YuLab-SMU/tidytree

as.treedata fails to parse an appropriately-structured tibble

tjcreedy opened this issue · 0 comments

I'm plotting a phylo object with ggtree to take advantage of the ability to integrate lots of node metadata. I do this by conversion of the phylo object to a tibble, followed by various dplyr and purrr functions, then conversion back using as.treedata. When the tibble is modified directly, no issues are encountered and the tree structure is retained. However, if the tibble is converted to a list and back as in the purrr::modify_at example below and despite the tibble still having all the necessary column headings, as.treedata fails to correctly parse it, losing the branch lengths and misreading the node and tip labels.

library(purrr)
library(tidytree)

phy <- rtree(20, br = runif)

nodedata <- tibble(node = 21:39, nodeinfo = letters[1:19])
tipdata <- tibble(node = 1:20,  tipinfo = LETTERS[1:20])
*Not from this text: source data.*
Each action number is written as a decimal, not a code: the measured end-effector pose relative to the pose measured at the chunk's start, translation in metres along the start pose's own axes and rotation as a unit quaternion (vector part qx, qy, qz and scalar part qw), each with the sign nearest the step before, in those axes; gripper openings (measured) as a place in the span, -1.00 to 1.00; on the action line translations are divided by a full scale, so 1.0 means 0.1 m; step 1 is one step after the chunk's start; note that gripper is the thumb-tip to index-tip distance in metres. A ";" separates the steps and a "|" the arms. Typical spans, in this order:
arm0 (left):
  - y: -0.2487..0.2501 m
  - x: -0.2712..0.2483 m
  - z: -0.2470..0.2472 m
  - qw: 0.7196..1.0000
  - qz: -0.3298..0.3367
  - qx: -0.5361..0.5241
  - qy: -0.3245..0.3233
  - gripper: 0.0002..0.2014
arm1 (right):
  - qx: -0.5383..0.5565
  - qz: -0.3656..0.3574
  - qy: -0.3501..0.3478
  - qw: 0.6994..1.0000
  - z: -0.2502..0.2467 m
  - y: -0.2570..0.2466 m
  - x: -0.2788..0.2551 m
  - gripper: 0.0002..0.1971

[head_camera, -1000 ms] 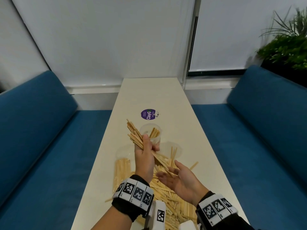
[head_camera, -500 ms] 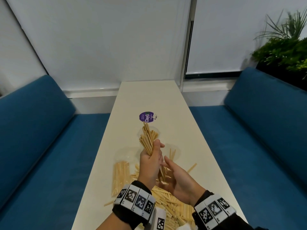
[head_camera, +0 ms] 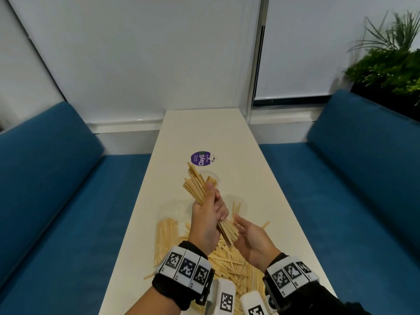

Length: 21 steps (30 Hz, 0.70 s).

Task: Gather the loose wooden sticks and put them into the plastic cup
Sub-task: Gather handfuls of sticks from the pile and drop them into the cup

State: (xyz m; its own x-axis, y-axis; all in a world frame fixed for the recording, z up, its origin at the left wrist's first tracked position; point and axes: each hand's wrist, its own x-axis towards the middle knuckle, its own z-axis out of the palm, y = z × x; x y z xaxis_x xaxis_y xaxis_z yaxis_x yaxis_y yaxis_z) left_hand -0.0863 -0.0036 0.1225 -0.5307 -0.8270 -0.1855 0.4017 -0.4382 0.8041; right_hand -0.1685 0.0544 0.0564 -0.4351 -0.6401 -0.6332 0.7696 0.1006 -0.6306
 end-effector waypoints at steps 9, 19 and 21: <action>0.03 0.19 -0.22 0.995 -0.042 0.093 0.003 -0.66 | -0.242 -0.331 0.009 0.912 -0.07 -0.45 -0.36 -0.68; -0.12 0.12 -0.11 0.974 -0.033 0.221 -0.018 -0.65 | -0.414 -0.431 -0.027 0.801 0.12 -0.15 -0.44 -0.81; -0.11 0.13 -0.12 0.977 -0.026 0.211 0.012 -0.68 | -0.477 -0.427 -0.047 0.767 0.13 -0.11 -0.41 -0.75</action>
State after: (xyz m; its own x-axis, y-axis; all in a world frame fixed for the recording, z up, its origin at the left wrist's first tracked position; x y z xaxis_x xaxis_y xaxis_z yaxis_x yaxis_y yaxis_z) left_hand -0.0892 -0.0139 0.1042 -0.5232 -0.8174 -0.2411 0.0285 -0.2995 0.9537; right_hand -0.1535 0.0700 0.0952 -0.5192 -0.8308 0.2005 -0.4892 0.0965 -0.8668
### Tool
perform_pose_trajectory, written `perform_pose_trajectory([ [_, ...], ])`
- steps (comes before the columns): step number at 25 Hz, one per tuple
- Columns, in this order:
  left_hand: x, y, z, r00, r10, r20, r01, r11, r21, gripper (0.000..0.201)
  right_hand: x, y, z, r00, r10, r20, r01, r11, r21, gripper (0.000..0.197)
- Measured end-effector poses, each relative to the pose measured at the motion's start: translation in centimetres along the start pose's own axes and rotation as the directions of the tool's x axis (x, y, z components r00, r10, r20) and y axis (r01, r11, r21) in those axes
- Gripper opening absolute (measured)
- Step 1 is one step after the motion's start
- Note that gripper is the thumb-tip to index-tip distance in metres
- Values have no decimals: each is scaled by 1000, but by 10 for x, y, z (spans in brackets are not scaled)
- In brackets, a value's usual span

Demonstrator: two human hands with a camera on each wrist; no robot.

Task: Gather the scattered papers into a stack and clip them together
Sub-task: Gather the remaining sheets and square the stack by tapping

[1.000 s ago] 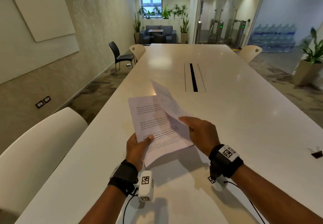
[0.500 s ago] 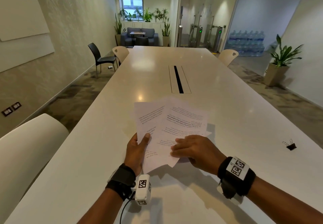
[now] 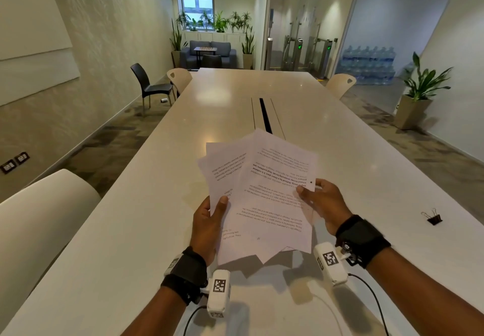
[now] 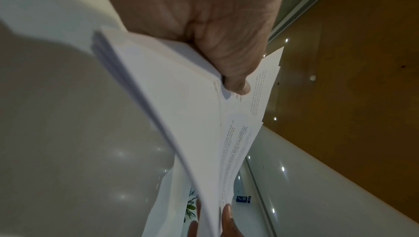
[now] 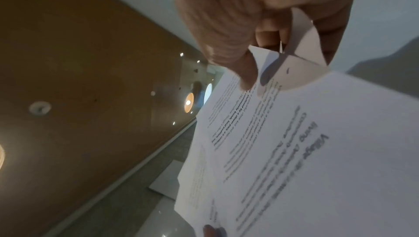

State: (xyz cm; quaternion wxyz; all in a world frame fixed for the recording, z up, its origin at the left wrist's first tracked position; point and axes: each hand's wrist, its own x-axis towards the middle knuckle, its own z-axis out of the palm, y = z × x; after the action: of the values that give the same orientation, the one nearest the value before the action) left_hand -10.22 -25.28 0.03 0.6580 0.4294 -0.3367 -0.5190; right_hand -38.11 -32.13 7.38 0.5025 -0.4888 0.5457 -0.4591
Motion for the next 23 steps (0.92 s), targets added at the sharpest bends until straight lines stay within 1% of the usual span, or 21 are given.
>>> perform_pose_trajectory([
  [2, -1, 2, 1, 1000, 10, 13, -10, 1000, 3, 35, 13, 0, -5, 993, -82, -81, 72, 991, -110, 32],
  [3, -2, 4, 1, 1000, 17, 25, -17, 1000, 5, 36, 17, -4, -8, 987, -126, -100, 111, 982, -150, 34],
  [5, -1, 8, 3, 998, 26, 55, -27, 1000, 12, 34, 22, -13, -16, 975, -199, -100, 177, 965, -194, 38],
  [7, -1, 10, 5, 996, 23, 85, -24, 1000, 13, 31, 23, -17, -21, 971, -229, -61, 211, 952, -221, 43],
  [9, -1, 12, 10, 993, 22, 115, -26, 999, 30, 31, 20, -19, -19, 975, -223, 8, 219, 952, -215, 47],
  [11, -2, 13, 16, 989, 36, 143, -46, 997, 65, 32, 15, -18, -14, 979, -177, 98, 188, 975, -118, 53],
  [13, -4, 12, 22, 986, 53, 157, -69, 993, 97, 35, 11, -14, -8, 976, -105, 189, 106, 994, 1, 54],
  [15, -5, 12, 26, 984, 71, 163, -91, 989, 120, 37, 9, -11, -4, 974, -45, 223, 28, 997, 77, 48],
  [16, -6, 13, 28, 982, 83, 168, -105, 986, 132, 38, 8, -11, -2, 979, -31, 203, 13, 996, 88, 45],
  [18, -6, 14, 31, 978, 109, 177, -138, 977, 165, 39, 5, -12, -2, 990, -44, 132, 33, 995, 90, 39],
  [21, -2, 20, 35, 976, 146, 163, -183, 952, 244, 40, -4, -18, -2, 988, -138, 64, 134, 989, 66, 32],
  [23, 2, 26, 40, 977, 158, 144, -193, 940, 281, 35, -11, -23, -3, 981, -193, 36, 190, 980, 61, 32],
])
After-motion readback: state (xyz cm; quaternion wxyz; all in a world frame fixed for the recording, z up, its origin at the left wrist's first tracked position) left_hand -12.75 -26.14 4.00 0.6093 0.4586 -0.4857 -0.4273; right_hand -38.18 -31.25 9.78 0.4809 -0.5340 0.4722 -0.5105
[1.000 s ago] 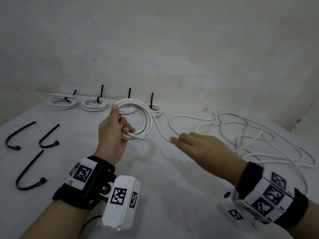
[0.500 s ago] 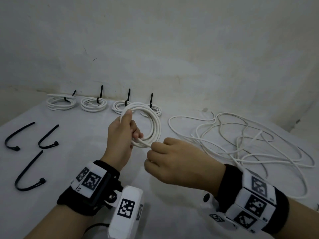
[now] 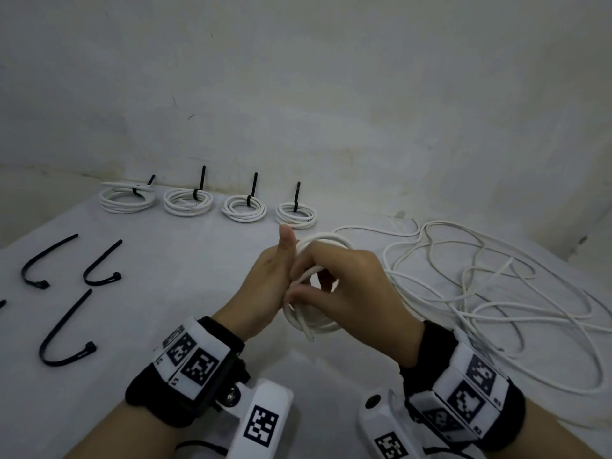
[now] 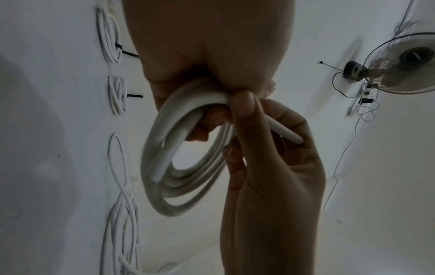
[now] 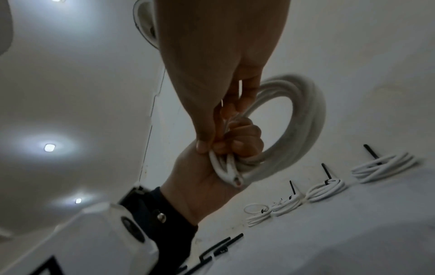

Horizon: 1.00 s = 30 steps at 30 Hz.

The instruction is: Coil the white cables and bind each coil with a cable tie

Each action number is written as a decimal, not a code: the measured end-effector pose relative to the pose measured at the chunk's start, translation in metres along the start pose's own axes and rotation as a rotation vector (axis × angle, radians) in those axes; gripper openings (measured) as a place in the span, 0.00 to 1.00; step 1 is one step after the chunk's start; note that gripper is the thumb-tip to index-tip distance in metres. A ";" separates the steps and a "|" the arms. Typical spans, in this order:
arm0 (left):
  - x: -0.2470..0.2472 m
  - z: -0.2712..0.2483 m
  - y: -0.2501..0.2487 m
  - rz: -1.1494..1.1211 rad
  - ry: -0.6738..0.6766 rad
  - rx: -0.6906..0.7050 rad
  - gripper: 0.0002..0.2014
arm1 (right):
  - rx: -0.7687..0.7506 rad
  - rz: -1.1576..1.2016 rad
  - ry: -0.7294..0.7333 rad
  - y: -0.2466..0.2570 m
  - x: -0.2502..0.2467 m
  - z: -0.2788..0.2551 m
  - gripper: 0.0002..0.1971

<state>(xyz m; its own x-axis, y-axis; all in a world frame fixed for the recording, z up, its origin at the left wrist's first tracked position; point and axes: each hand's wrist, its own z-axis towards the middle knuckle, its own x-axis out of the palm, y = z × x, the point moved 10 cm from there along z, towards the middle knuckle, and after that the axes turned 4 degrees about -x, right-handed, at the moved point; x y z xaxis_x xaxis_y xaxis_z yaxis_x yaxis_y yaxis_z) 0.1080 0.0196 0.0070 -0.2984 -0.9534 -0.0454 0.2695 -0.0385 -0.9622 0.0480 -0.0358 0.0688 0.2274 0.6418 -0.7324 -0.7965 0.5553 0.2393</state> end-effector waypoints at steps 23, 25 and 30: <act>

phytbl <- as_tibble(phy) %>% 
  left_join(nodedata, by = "node") %>%
  left_join(tipdata, by = "node") %>%
  mutate(label = paste(label, tipinfo))

as.treedata(phytbl)@phylo # Exactly as expected

phytbl <- 
  phytbl %>%
  mutate(branchinfo = as.character(NA)) %>%
  group_split(branch.length > 0.6) %>%
  modify_at(2, ~ mutate(., branchinfo = "info")) %>%
  bind_rows()

as.treedata(phytbl)@phylo # Branch lengths, node and tip labels all lost

This appears to be due to the phytbl object losing the tbl_tree class during the modification, and if added back as.treedata will work as expected - however IMO this isn't readily apparent and took me some time and poking into the source code to figure out.